WHAT THIS TASK INVOLVES> Exclude the pictures, then restate exactly each line of the data below from the first through the line containing "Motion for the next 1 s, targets".

Data extracted from a collection>
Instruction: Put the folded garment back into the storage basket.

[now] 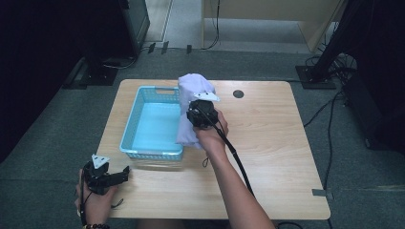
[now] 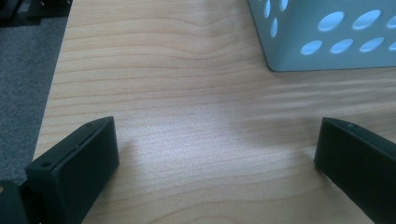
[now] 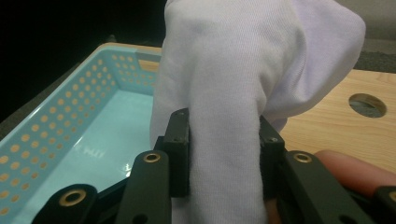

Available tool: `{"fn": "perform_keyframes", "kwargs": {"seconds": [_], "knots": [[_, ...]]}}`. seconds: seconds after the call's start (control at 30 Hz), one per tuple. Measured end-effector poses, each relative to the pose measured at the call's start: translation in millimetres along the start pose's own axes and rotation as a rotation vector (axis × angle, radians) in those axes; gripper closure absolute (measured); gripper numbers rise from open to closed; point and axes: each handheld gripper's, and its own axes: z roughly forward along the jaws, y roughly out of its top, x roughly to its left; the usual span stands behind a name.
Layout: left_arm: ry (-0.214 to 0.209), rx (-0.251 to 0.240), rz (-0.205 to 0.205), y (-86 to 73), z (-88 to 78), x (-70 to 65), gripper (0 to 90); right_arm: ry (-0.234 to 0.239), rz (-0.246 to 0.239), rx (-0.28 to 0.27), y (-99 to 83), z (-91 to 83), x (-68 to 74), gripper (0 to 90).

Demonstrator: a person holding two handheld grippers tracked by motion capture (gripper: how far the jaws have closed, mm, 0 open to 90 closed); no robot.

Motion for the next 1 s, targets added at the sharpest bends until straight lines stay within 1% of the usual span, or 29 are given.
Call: {"fn": "perform_keyframes", "kwargs": {"seconds": [0.43, 0.6, 0.83, 1.0], "knots": [[0.0, 0.0, -0.001, 0.1, 0.1, -0.1, 0.0, 0.034, 0.013, 0.016, 5.2, 18.0, 28.2, 65.3], [-0.001, 0.0, -0.003, 0.1, 0.1, -0.2, 0.0, 0.045, 0.014, 0.03, 5.5, 26.2, 40.5, 65.3], [-0.001, -0.002, -0.003, 0.0, 0.2, -0.2, 0.0, 0.042, -0.008, 0.047, 4.9, 38.2, 56.7, 65.3], [0.0, -0.002, -0.001, 0.1, 0.2, -0.1, 0.0, 0.042, -0.011, 0.053, 5.4, 45.5, 66.5, 65.3]]}}
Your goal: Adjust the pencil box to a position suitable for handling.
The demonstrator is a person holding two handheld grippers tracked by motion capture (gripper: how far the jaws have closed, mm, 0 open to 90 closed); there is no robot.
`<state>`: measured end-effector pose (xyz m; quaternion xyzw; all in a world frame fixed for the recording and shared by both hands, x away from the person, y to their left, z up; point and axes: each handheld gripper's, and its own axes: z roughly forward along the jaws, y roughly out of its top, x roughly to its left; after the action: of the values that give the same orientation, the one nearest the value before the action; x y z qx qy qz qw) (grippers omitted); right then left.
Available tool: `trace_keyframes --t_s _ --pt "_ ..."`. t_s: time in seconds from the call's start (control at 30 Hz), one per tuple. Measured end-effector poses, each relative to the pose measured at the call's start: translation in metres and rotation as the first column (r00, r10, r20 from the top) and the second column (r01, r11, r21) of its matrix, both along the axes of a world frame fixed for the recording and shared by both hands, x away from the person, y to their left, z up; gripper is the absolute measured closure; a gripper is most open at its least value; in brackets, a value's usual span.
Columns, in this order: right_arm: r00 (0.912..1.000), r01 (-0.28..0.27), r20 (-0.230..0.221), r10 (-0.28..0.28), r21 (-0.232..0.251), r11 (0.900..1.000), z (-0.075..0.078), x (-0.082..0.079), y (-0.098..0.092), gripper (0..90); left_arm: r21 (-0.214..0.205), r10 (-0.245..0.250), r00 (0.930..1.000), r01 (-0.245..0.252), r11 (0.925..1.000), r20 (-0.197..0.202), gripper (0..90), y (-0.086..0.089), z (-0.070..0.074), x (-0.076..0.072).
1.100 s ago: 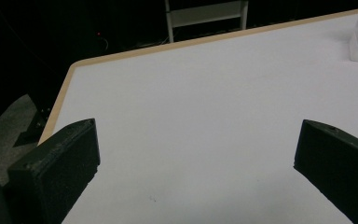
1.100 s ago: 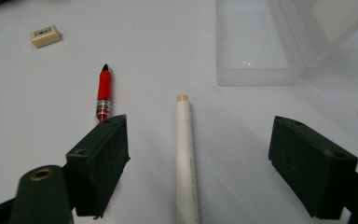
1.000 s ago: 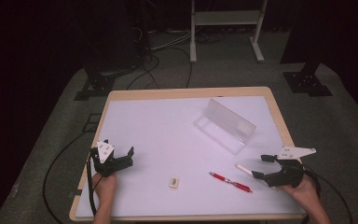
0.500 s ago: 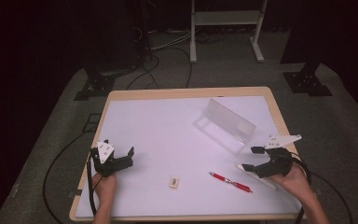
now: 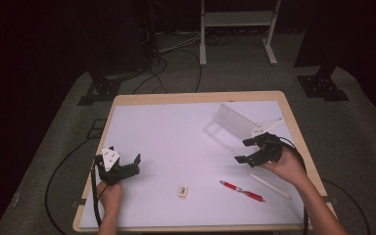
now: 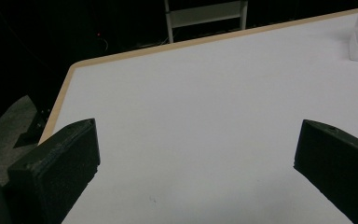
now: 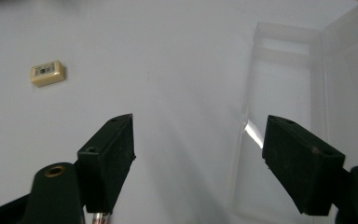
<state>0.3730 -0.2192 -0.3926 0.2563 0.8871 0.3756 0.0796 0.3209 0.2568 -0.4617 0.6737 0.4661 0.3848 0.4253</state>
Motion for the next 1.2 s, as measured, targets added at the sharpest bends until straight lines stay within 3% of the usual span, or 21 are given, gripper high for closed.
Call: trace_keyframes --t_s 0.03,0.07,0.2,0.47,0.77,1.2 --pt "1.0 0.0 0.0 0.0 0.0 1.0 0.0 0.0 0.0 25.8 0.0 0.0 1.0 0.0 1.0 0.0 0.0 0.0 0.0 0.0" --pt "0.9999 -0.01 -0.011 0.01 -0.016 0.9998 0.001 0.011 0.01 28.9 0.0 0.0 1.0 0.0 1.0 0.0 0.0 0.0 0.0 0.0" --pt "0.9991 -0.004 -0.043 0.0 -0.079 0.9968 -0.005 0.03 0.024 33.1 -0.005 0.002 1.0 -0.002 1.0 0.004 0.0 0.0 0.0 0.0" --pt "0.9932 0.014 -0.112 -0.032 -0.155 0.9878 -0.02 0.059 0.04 39.8 0.001 -0.001 1.0 0.001 1.0 0.005 0.0 0.0 0.0 0.0" --pt "0.9882 0.012 -0.147 -0.042 -0.2 0.9798 -0.027 0.071 0.052 47.7 0.003 0.001 1.0 -0.001 1.0 0.003 0.0 -0.001 0.0 0.0" --pt "0.9812 0.013 -0.18 -0.07 -0.298 0.9546 -0.042 0.082 0.059 64.4 0.004 0.001 1.0 -0.001 1.0 0.004 0.0 -0.001 0.0 0.0"
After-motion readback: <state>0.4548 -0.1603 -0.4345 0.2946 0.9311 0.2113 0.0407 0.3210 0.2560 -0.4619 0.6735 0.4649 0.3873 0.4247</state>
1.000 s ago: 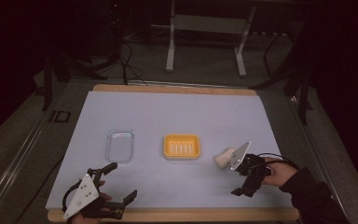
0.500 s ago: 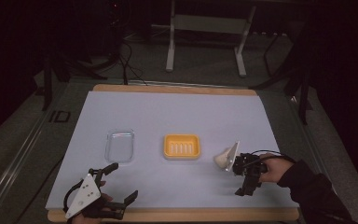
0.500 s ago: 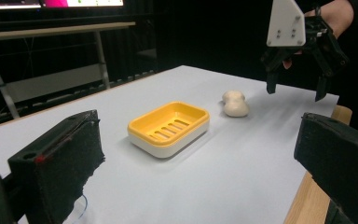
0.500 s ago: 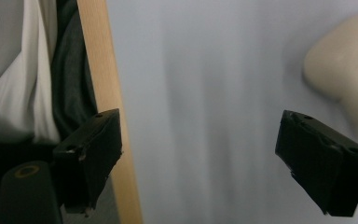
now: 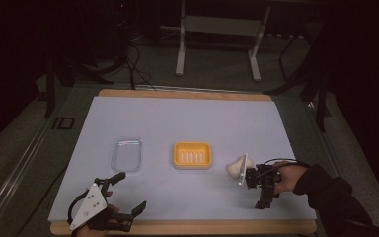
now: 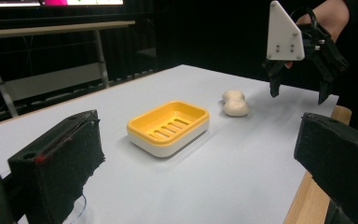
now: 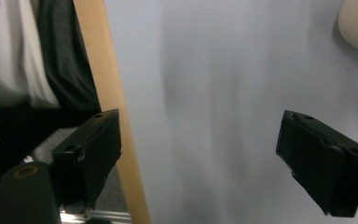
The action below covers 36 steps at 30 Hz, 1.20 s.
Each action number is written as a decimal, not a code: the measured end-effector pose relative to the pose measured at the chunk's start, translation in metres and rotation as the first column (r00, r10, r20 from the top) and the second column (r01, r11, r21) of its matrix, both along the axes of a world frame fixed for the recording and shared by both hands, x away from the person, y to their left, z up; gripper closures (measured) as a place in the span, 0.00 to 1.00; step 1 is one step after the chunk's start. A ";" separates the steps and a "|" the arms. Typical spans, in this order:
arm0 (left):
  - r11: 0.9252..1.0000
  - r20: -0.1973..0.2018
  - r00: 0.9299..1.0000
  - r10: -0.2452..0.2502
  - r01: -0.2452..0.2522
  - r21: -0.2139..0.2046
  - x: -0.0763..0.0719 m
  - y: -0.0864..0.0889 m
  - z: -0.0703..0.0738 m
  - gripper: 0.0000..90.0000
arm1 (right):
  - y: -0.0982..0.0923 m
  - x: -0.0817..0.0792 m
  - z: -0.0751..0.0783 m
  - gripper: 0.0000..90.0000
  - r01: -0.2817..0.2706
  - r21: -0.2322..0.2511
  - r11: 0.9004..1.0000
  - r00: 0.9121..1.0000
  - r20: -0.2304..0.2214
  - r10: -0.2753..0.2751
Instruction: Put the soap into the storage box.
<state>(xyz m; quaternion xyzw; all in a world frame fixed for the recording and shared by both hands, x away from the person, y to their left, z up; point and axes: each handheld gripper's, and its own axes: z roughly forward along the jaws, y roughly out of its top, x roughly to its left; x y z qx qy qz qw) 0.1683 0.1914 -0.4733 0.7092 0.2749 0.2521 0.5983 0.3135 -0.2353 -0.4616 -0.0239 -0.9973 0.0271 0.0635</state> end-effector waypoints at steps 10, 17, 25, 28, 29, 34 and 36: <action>1.000 -0.003 1.000 0.003 -0.003 -0.010 -0.002 0.001 -0.001 0.01 | 0.001 0.002 0.008 0.20 -0.039 0.016 0.999 0.999 0.020 0.039; 1.000 -0.015 1.000 0.017 -0.017 -0.005 -0.005 0.003 -0.003 0.01 | -0.003 0.008 0.009 0.23 -0.098 0.012 0.995 0.994 0.044 0.097; 1.000 -0.020 0.999 0.025 -0.025 -0.011 -0.008 0.006 -0.004 0.01 | -0.004 0.023 0.014 0.25 -0.132 0.025 0.991 0.989 0.063 0.130; 0.999 -0.003 0.999 0.053 -0.053 0.003 -0.010 0.007 -0.004 0.01 | -0.003 0.028 0.016 0.25 -0.146 0.025 0.989 0.987 0.075 0.144; 0.999 -0.003 0.999 0.053 -0.053 0.003 -0.010 0.007 -0.004 0.01 | -0.003 0.028 0.016 0.25 -0.146 0.025 0.989 0.987 0.075 0.144; 0.997 -0.011 0.997 0.077 -0.077 0.006 -0.013 0.010 -0.005 0.01 | -0.001 0.039 0.019 0.25 -0.178 0.034 0.983 0.978 0.116 0.173; 0.997 -0.014 0.997 0.081 -0.081 0.002 -0.015 0.011 -0.005 0.01 | 0.000 0.043 0.021 0.25 -0.183 0.036 0.983 0.975 0.133 0.176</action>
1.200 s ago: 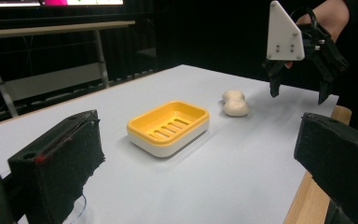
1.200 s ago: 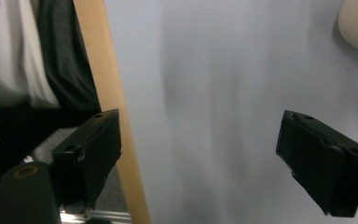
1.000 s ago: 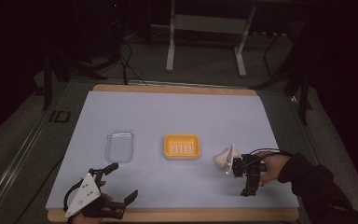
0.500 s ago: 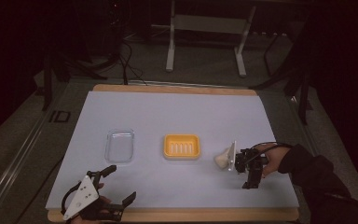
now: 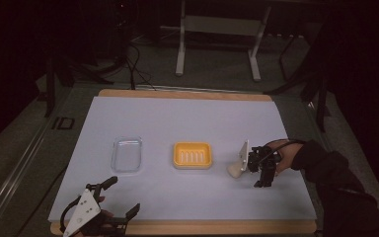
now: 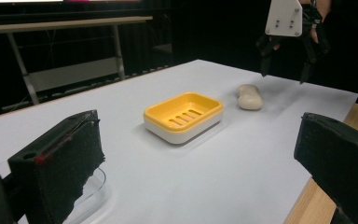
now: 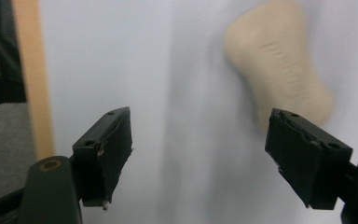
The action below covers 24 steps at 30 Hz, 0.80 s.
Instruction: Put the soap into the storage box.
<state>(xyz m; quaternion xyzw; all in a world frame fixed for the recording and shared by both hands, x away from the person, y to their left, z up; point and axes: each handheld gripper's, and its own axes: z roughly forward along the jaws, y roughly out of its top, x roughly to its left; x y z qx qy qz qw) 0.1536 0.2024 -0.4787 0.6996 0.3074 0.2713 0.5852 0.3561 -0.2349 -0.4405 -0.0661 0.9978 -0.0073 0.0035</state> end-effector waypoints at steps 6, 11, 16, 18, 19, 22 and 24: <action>1.000 -0.004 1.000 0.015 -0.015 0.011 -0.003 0.002 0.000 0.01 | 0.006 0.012 0.001 0.26 -0.021 0.005 1.000 1.000 0.005 0.021; 1.000 -0.006 1.000 0.024 -0.024 0.008 -0.006 0.004 -0.001 0.01 | 0.011 0.020 -0.003 0.26 -0.049 0.006 0.999 0.999 0.016 0.049; 1.000 -0.008 1.000 0.029 -0.029 0.007 -0.007 0.005 -0.001 0.01 | 0.015 0.026 -0.006 0.28 -0.070 0.011 0.998 0.997 0.035 0.069; 1.000 -0.008 1.000 0.030 -0.030 0.008 -0.008 0.006 -0.001 0.01 | 0.015 0.028 -0.007 0.28 -0.071 0.014 0.997 0.997 0.031 0.071; 0.999 -0.008 0.999 0.032 -0.032 0.008 -0.008 0.006 -0.001 0.01 | 0.018 0.032 -0.009 0.28 -0.075 0.016 0.997 0.997 0.030 0.074; 0.999 -0.007 0.999 0.037 -0.036 0.011 -0.009 0.006 -0.001 0.01 | 0.020 0.035 -0.014 0.30 -0.099 0.020 0.995 0.995 0.025 0.098; 0.999 -0.004 0.999 0.039 -0.039 0.009 -0.010 0.006 -0.001 0.01 | 0.021 0.036 -0.018 0.30 -0.091 0.018 0.996 0.996 0.014 0.090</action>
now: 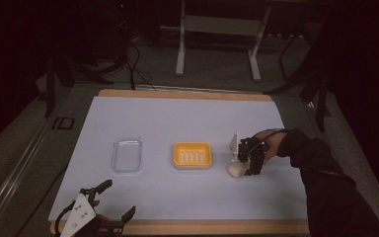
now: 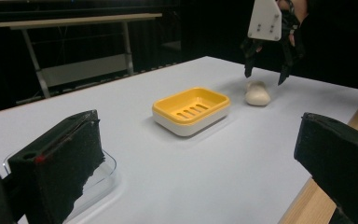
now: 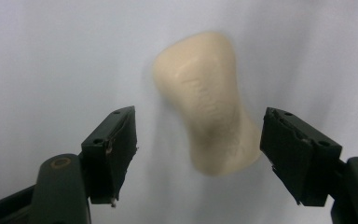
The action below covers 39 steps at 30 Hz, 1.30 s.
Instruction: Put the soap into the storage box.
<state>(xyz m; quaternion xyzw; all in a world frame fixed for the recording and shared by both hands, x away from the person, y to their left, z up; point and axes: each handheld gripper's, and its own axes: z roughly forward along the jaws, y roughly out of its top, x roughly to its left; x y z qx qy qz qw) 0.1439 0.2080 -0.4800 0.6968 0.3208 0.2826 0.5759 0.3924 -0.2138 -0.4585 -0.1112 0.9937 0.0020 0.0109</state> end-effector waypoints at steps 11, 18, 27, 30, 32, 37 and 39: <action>1.000 0.000 1.000 0.004 -0.004 0.000 -0.001 0.000 0.000 0.01 | 0.003 0.011 -0.022 0.30 0.018 -0.017 1.000 1.000 -0.017 -0.018; 1.000 0.000 1.000 0.002 -0.002 0.000 -0.001 0.000 0.000 0.01 | 0.005 0.014 -0.030 0.37 -0.007 -0.036 0.999 0.999 -0.034 0.005; 1.000 -0.002 1.000 0.001 -0.001 -0.003 -0.001 0.001 0.000 0.01 | 0.007 0.015 -0.035 0.52 -0.017 -0.063 0.998 0.998 -0.063 0.013; 1.000 -0.002 1.000 0.001 -0.001 -0.002 -0.001 0.000 0.000 0.01 | 0.007 0.016 -0.035 0.55 -0.013 -0.069 0.998 0.998 -0.067 0.008; 1.000 -0.003 1.000 0.000 0.000 0.000 -0.001 0.001 0.000 0.01 | 0.008 0.017 -0.035 0.55 0.001 -0.073 0.997 0.998 -0.060 -0.005; 1.000 -0.003 1.000 -0.001 0.001 0.001 0.000 0.001 0.000 0.01 | 0.005 0.017 -0.033 0.55 0.025 -0.078 0.997 0.997 -0.073 -0.031; 1.000 -0.002 1.000 0.000 0.000 0.001 0.000 0.001 0.000 0.01 | 0.004 0.018 -0.030 0.55 0.045 -0.056 0.997 0.996 -0.071 -0.049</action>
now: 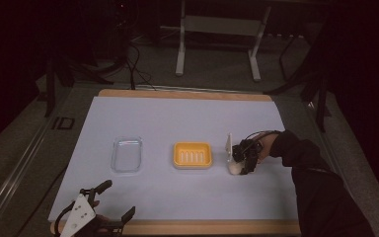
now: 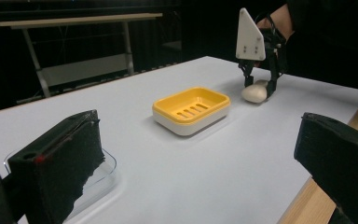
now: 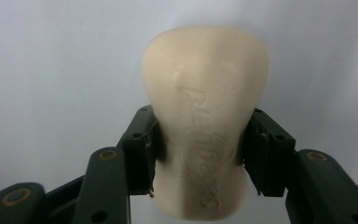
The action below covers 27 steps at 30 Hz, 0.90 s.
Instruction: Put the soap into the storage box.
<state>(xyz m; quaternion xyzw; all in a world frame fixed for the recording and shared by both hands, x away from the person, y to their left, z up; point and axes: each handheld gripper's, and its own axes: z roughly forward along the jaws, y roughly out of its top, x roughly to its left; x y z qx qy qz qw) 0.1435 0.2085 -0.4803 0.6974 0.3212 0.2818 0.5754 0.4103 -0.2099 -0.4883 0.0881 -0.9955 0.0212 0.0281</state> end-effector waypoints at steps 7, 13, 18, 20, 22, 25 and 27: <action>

YOUR RESPONSE>
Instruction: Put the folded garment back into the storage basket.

[now] 
[now] 
[now] 

Available tool: `{"fn": "perform_keyframes", "kwargs": {"seconds": [_], "knots": [[_, ...]]}}`. seconds: seconds after the call's start (control at 30 Hz), one per tuple. Measured end-effector poses, each relative to the pose measured at the call's start: translation in millimetres along the start pose's own axes and rotation as a rotation vector (axis × angle, radians) in those axes; gripper closure absolute (measured); gripper numbers rise from open to closed; point and axes: each handheld gripper's, and its own axes: z roughly forward along the jaws, y roughly out of its top, x roughly to its left; the usual span stands behind a name.
Layout: left_arm: ry (-0.214 to 0.209), rx (-0.251 to 0.240), rz (-0.205 to 0.205), y (-86 to 73), z (-88 to 78), x (-70 to 65), gripper (0 to 90); right_arm: ry (-0.234 to 0.239), rz (-0.246 to 0.239), rx (-0.28 to 0.27), y (-99 to 83), z (-91 to 83), x (-68 to 74), gripper (0 to 90).

Demonstrator: a person holding two handheld grippers tracked by motion capture (gripper: how far the jaws have closed, mm, 0 open to 90 closed); no robot.

Motion for the next 1 s, targets added at the sharpest bends until straight lines stay within 1% of the usual span, or 29 are given.

For this exercise, nothing more is required.